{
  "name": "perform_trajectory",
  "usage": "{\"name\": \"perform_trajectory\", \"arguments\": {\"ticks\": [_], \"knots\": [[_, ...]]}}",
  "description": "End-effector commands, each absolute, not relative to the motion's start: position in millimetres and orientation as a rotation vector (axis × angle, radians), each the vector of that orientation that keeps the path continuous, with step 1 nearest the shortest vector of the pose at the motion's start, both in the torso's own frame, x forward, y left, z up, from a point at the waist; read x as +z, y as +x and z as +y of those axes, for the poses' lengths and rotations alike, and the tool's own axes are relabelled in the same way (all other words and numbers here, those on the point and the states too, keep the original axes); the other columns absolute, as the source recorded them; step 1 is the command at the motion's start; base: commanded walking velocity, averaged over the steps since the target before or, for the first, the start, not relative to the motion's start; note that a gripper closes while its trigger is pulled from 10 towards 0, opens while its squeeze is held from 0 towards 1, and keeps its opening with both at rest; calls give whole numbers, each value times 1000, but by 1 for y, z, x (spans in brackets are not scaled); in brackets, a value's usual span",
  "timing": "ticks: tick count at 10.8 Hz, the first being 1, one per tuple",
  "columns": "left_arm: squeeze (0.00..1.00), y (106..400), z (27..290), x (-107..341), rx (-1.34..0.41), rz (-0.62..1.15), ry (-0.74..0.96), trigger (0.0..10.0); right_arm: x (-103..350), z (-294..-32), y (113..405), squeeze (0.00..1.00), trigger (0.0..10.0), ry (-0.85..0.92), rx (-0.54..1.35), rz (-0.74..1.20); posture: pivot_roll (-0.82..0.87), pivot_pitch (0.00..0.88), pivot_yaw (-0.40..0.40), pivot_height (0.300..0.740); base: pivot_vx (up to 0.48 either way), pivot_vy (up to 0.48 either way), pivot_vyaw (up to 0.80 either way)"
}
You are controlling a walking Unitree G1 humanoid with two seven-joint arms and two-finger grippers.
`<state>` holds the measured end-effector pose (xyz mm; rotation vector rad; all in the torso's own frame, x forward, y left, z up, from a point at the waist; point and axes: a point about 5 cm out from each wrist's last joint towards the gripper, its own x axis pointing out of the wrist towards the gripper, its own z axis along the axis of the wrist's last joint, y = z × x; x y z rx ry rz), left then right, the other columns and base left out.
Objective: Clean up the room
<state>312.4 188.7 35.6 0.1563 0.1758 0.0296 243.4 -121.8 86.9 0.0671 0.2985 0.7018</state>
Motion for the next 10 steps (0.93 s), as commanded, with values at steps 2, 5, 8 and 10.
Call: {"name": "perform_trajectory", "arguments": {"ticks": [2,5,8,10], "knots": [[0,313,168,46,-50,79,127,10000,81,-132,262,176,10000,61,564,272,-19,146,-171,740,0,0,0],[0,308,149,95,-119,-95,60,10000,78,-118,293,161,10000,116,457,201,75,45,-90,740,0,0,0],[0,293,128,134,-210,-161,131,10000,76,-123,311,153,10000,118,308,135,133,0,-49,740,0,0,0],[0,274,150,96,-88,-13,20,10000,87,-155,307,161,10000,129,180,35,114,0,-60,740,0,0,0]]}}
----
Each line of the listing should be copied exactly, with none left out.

* [Written response]
{
  "name": "perform_trajectory",
  "usage": "{\"name\": \"perform_trajectory\", \"arguments\": {\"ticks\": [_], \"knots\": [[_, ...]]}}",
  "description": "End-effector commands, each absolute, not relative to the motion's start: position in millimetres and orientation as a rotation vector (axis × angle, radians), each the vector of that orientation that keeps the path continuous, with step 1 nearest the shortest vector of the pose at the motion's start, both in the torso's own frame, x forward, y left, z up, from a point at the waist; read x as +z, y as +x and z as +y of those axes, for the poses' lengths and rotations alike, and the tool's own axes are relabelled in the same way (all other words and numbers here, those on the point and the states too, keep the original axes); the other columns absolute, as the source recorded them; step 1 is the command at the motion's start; base: commanded walking velocity, averaged over the steps since the target before or, for the first, the start, not relative to the motion's start; note that a gripper closes while its trigger is pulled from 10 towards 0, opens while its squeeze is held from 0 towards 1, and keeps its opening with both at rest; calls give whole numbers, each value times 1000, but by 1 for y, z, x (spans in brackets are not scaled); in brackets, a value's usual span",
  "timing": "ticks: tick count at 10.8 Hz, the first being 1, one per tuple",
  "columns": "left_arm: squeeze (0.00..1.00), y (106..400), z (27..290), x (-107..341), rx (-1.34..0.41), rz (-0.62..1.15), ry (-0.74..0.96), trigger (0.0..10.0); right_arm: x (-103..350), z (-294..-32), y (113..405), squeeze (0.00..1.00), trigger (0.0..10.0), ry (-0.85..0.92), rx (-0.54..1.35), rz (-0.74..1.20); posture: pivot_roll (-0.82..0.87), pivot_pitch (0.00..0.88), pivot_yaw (-0.40..0.40), pivot_height (0.300..0.740); base: pivot_vx (up to 0.48 either way), pivot_vy (up to 0.48 either way), pivot_vyaw (up to 0.80 either way)"
}
You are controlling a walking Unitree G1 humanoid with two seven-joint arms and two-finger grippers.
`<state>` holds the measured end-effector pose (xyz mm; rotation vector rad; all in the torso's own frame, x forward, y left, z up, from a point at the waist; point and axes: a point about 5 cm out from each wrist's last joint towards the gripper, its own x axis pointing out of the wrist towards the gripper, its own z axis along the axis of the wrist's last joint, y = z × x; x y z rx ry rz), left then right, the other columns and base left out.
Objective: Clean up the room
<state>312.4 188.7 35.6 0.1563 0.1758 0.0296 243.4 -121.8 86.9 0.0671 0.2985 0.7018</state>
Motion for the next 10 steps (0.93 s), as commanded, with values at steps 2, 5, 8 and 10.
Call: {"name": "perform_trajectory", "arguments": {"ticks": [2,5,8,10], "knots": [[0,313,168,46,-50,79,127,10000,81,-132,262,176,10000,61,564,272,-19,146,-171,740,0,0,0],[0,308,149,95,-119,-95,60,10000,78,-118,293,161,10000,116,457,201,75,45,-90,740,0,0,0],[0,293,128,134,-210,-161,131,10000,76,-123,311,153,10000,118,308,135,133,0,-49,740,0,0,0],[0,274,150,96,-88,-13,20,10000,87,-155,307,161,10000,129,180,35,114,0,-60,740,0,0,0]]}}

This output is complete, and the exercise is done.